** Opening MATERIAL PROVIDED block **

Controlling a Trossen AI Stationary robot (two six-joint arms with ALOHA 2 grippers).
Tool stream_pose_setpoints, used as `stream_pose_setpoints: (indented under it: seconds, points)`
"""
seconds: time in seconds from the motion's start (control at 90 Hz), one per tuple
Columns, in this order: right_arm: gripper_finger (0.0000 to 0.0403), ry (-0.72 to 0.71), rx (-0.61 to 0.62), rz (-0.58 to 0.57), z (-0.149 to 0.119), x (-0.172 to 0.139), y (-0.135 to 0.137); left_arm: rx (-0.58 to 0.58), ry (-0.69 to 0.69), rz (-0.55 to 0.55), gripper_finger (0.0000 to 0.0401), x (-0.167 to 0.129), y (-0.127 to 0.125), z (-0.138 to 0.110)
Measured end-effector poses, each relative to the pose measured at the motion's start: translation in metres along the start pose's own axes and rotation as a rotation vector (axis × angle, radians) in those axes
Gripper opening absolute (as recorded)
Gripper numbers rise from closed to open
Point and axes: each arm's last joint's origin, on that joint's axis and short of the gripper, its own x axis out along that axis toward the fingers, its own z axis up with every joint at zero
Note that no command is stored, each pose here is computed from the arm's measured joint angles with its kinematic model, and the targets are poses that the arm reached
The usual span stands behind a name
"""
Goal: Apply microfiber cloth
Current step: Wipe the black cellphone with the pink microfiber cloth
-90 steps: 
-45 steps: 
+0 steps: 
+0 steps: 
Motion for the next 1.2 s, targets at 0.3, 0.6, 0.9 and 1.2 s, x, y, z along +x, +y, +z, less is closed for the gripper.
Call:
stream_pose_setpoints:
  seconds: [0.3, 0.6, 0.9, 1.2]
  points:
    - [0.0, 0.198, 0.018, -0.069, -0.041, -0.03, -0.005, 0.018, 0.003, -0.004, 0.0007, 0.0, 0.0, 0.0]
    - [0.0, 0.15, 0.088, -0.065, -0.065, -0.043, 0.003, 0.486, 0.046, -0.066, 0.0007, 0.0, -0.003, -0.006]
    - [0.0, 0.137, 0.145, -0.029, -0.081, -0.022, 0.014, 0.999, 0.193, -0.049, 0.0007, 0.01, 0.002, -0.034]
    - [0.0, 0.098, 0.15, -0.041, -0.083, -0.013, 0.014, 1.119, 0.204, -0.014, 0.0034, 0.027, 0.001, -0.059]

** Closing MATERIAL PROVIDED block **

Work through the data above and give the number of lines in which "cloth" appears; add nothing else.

*ANSWER TO THE PROBLEM*: 2